These days I’m spending a lot of my time making sure the PeakZebra product works.
But it’s clear to me that quite possibly the biggest challenge I have before me is dealing with the dead certainty that there will be lots of customizations made to client instance of PeakZebra. In a way, that’s PeakZebra’s secret weapon: you get exactly what you need for your app.
I know how to manage this is a general, not all that optimized way, but I’ve started thinking about how to scale this so that I can handle thousands of clients with lots of different deployments.
Deployment?
To start with, even what counts as a deployment needs tighter definition. There’s a lot of code in PeakZebra, and that code is tracked using git and GitHub. There needs to be a good way to deal with having different versions of the actual code across different deployments, because that’s definitely going to happen. It’s going to happen lots, I presume. So it isn’t as simple as having
Second, a production WordPress site is a big amalgamation of things that profoundly impact the site’s look and behavior, but that aren’t necessarily code that would be checked into a repo somewhere. You can add custom post types using a plugin, for example, and it’s genuinely important, should you need to recreate the site, that those custom types be checked in.
Also, many changes that are made to a WordPress-based app result not in changes to code, but to changes in the database. We don’t really want to check in a new copy of the database every time anything at all gets tweaked, do we?
Tracking the combinatorial
But what’s the best way to track all this amalgamated stuff?

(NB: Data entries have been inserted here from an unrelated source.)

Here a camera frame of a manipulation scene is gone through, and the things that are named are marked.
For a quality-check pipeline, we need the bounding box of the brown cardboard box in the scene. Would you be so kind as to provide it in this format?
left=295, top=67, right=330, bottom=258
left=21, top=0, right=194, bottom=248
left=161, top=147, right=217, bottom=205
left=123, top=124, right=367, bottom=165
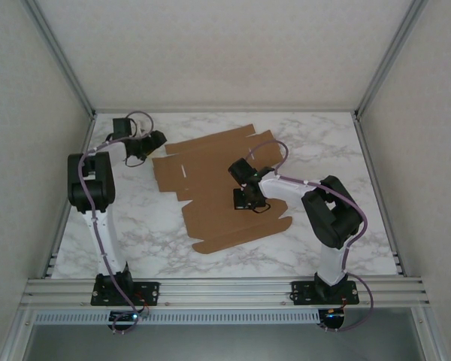
left=151, top=125, right=294, bottom=256

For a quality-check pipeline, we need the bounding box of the small controller board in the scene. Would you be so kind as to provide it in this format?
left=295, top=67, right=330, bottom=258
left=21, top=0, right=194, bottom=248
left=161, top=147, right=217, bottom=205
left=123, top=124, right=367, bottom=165
left=320, top=308, right=346, bottom=321
left=108, top=310, right=141, bottom=323

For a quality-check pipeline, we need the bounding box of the aluminium table side rail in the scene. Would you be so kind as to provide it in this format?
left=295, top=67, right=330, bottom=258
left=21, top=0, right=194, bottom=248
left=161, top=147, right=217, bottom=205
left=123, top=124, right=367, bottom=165
left=352, top=112, right=406, bottom=278
left=41, top=112, right=98, bottom=280

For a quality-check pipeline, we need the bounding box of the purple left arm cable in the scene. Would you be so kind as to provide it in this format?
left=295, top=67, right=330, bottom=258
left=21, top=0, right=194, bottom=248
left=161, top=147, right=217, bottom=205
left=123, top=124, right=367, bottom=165
left=77, top=110, right=155, bottom=335

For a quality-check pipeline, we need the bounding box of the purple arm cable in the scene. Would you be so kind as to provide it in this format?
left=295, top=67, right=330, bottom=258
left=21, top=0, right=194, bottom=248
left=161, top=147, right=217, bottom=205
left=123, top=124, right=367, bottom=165
left=250, top=139, right=375, bottom=334
left=77, top=110, right=155, bottom=335

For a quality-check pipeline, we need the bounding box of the aluminium table end rail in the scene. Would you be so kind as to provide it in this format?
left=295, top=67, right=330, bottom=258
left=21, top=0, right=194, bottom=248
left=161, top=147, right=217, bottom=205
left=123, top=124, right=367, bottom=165
left=92, top=108, right=359, bottom=115

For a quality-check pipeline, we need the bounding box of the aluminium mounting rail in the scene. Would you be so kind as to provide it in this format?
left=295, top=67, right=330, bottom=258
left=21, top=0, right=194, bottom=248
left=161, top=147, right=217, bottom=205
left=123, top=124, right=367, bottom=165
left=20, top=277, right=431, bottom=310

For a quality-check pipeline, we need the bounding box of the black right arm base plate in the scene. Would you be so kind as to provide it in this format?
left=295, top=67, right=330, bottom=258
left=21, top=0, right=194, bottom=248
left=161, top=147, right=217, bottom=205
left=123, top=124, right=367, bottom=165
left=291, top=280, right=361, bottom=305

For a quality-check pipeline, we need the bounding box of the aluminium frame post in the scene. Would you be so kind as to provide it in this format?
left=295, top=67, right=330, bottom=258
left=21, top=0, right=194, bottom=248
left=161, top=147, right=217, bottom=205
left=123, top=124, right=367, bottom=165
left=353, top=0, right=430, bottom=120
left=20, top=0, right=98, bottom=120

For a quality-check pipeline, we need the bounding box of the grey slotted cable duct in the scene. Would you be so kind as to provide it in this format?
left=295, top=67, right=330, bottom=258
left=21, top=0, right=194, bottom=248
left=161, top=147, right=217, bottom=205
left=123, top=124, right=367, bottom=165
left=33, top=310, right=320, bottom=325

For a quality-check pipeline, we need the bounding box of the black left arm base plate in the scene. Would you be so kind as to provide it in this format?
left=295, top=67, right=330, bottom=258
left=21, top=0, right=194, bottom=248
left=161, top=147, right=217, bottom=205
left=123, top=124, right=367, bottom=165
left=91, top=281, right=161, bottom=306

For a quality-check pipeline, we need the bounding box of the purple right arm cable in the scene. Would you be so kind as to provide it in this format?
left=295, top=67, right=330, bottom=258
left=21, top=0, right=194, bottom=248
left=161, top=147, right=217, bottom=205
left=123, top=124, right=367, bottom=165
left=250, top=139, right=375, bottom=334

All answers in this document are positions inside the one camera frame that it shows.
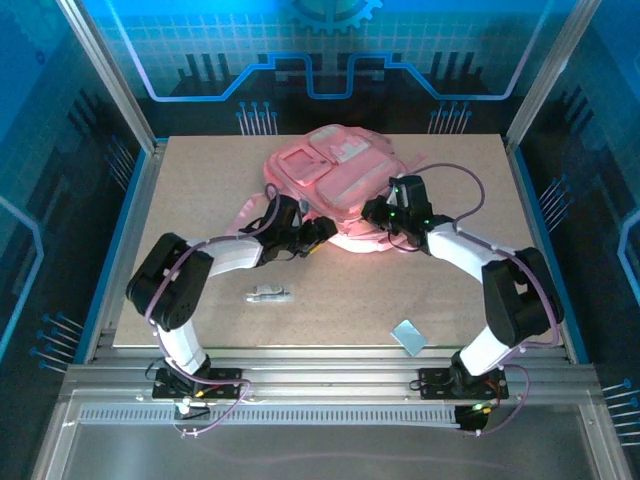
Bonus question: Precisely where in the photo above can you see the small clear packet white item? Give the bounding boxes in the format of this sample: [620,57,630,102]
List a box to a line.
[243,283,295,304]

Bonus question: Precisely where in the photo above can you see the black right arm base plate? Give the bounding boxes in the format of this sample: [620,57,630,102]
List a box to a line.
[418,367,510,401]

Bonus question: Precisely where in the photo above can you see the aluminium front beam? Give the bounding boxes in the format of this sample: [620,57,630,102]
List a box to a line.
[64,347,599,401]

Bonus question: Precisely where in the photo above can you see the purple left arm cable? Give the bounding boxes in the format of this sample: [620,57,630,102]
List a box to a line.
[144,182,281,439]

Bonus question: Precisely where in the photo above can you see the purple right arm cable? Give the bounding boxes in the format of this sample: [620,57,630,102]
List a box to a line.
[409,162,564,439]

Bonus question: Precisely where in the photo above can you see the aluminium frame post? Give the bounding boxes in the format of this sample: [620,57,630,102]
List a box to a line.
[57,0,169,154]
[504,0,604,151]

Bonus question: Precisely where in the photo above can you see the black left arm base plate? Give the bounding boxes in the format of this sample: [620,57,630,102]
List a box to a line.
[152,367,244,401]

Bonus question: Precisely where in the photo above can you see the pink backpack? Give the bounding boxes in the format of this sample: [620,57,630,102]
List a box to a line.
[222,124,426,256]

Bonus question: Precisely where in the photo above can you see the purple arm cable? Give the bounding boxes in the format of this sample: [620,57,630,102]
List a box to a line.
[144,182,281,439]
[409,162,564,439]

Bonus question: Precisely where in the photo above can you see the slotted grey cable duct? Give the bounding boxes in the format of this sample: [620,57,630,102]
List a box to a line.
[77,405,464,427]

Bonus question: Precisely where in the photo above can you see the grey metal front tray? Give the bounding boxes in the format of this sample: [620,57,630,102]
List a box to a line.
[29,389,634,480]

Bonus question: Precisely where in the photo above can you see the small black connector box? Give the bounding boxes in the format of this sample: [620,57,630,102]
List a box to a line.
[453,403,490,435]

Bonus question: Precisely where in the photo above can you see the aluminium table side rail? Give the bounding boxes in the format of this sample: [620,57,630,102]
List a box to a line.
[504,142,591,364]
[82,139,169,364]

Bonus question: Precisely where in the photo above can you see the light blue card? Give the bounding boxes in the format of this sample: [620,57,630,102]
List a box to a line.
[390,318,430,357]

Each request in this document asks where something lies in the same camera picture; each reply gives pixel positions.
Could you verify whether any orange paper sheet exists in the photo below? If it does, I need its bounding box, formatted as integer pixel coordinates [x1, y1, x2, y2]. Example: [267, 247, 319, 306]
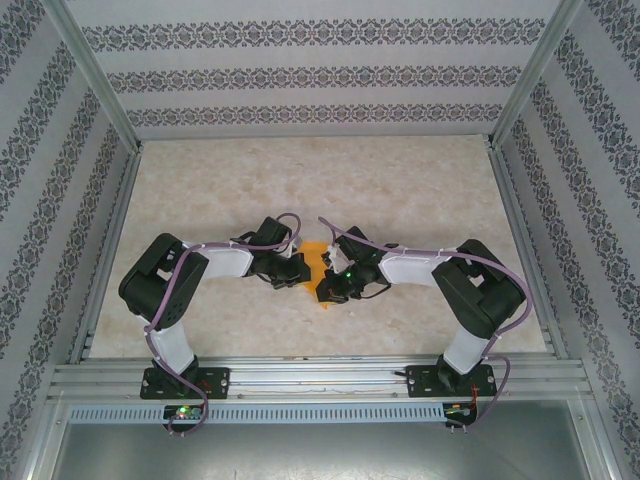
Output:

One could, in theory, just keep a full backup of each site (which is, not surprisingly, what most developers and agencies do). That doesn’t really answer the needs of the “backside” of all these deployments.
Whatever the system is, it needs to be quick and efficient for a developer to make changes to each system. Yes, there’s a more or less common codebase. But in order to make changes, the developer needs to know what other customizations have been made to this deployment and how to avoid inadvertently breaking prior modifications.
And there’s another twist. Some of the changes will make sense to propagate back to the “original” code base. But how will the developer know they aren’t going to break other sites with other modifications when the next update to the original code rolls out to all the other deployments.
Non-computable?
There’s almost certainly a “computer science” way to prove this is actually an unsolvable problem. But before we panic, let’s note that most changes, most of the time, won’t matter to other sites and aren’t likely to break much of anything else. Not in the WordPress world, where things are always running with the assumption that each site is cobbled together with a combination of parts in addition to the core code.
Basically all I’m aiming to do in this particular blog entry is lay out the problem set, but let me say a few things about how I’m viewing a solution.
First, I think there probably needs to be a scrubbed-data version of each deployment stored on local servers in a “ready to use” status. Imagine hundreds of local deployments, each with a copy of the code used in the relevant PeakZebra plugins.
Given that WordPress stores revision histories for posts, this capability with regular backups, plus git repo storage for all the actual code, could potentially solve the problem of being able to track thousands of revisions across thousands of sites.
What it doesn’t do is help the developer not shoot themselves in the foot while updating a particular site. More about this in future posts.